The results of the tests conducted on the above-mentioned test tires are shown in Table 1 below.

[0019]

[Table 1]

[0020]

INDUSTRIAL APPLICABILITY As described above, in order to sufficiently improve the noise and the riding comfort without lowering the rolling resistance and the steering stability, the input is transmitted to the vehicle body by improving the carcass layer and the sidewall. Can be effectively suppressed.

[Brief description of drawings]

FIG. 1 is a sectional view of a left half of a tire showing a first embodiment of the present invention.

FIG. 2 is a sectional view of a left half of a tire showing a fourth embodiment of the present invention.

[Explanation of symbols]

 1 tire 2 sidewall 3 tread 4 bead core 5 carcass 6 belt 7 rubber sheet

Claims (2)

[Claims] 1. A tire having a carcass layer of at least one radial ply which extends between bead cores embedded in a pair of bead portions and reinforces a pair of sidewall portions continuous with the bead portions and a tread, the tire radius being In the range from the bead heel to the axially outer end of the belt layer, the loss tangent tan δ at 25 ° C. is 0.60 or less outside the carcass layer on the innermost tire side of the carcass layer in the axial direction of the tire.
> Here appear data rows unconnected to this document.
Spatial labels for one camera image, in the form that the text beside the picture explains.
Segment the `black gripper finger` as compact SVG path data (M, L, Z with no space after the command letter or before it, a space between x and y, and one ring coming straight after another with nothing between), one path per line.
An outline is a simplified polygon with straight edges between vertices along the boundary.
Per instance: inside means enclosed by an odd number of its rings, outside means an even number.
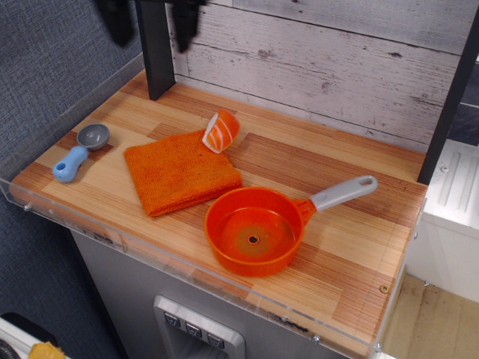
M125 47L134 36L132 17L127 0L96 0L94 4L112 41Z
M198 33L199 10L204 6L201 0L172 1L171 13L179 52L186 52Z
A pneumatic radial tire in which a certain rubber sheet is arranged, and the thickness of the rubber sheet is 0.8 mm or more and 4.0 mm or less. 2. A tire having a carcass layer of at least one radial ply that reinforces a pair of sidewall portions connected to the bead portions and a tread across bead cores embedded in the pair of bead portions, the tire radius being a tire radius. In the range from the bead heel to the axially outer end of the belt layer, the loss tangent tan δ at 25 ° C. is 0.60 or less outside the carcass layer on the innermost tire side of the carcass layer in the axial direction of the tire. And the thickness of the rubber sheet is 4.0
After arranging a rubber sheet having a size of less than or equal to mm, and assembling to a rim having a specified rim width of the tire, 5% of the maximum tire load capacity or 0.3 kgf / cm ² whichever is greater, from the time of pneumatic filling at maximum load capacity When changing to the time of pneumatic filling, the moving distance of the carcass in the tire meridional section of the portion where the vibration damping sheet is arranged is a (mm), and the tire at the portion other than where the vibration damping sheet is arranged in the side portion The maximum movement distance of the carcass in the meridional section is b
(Mm), a / b, which is the ratio of a and b, is 1.
Pneumatic radial tire characterized by being 3 or more.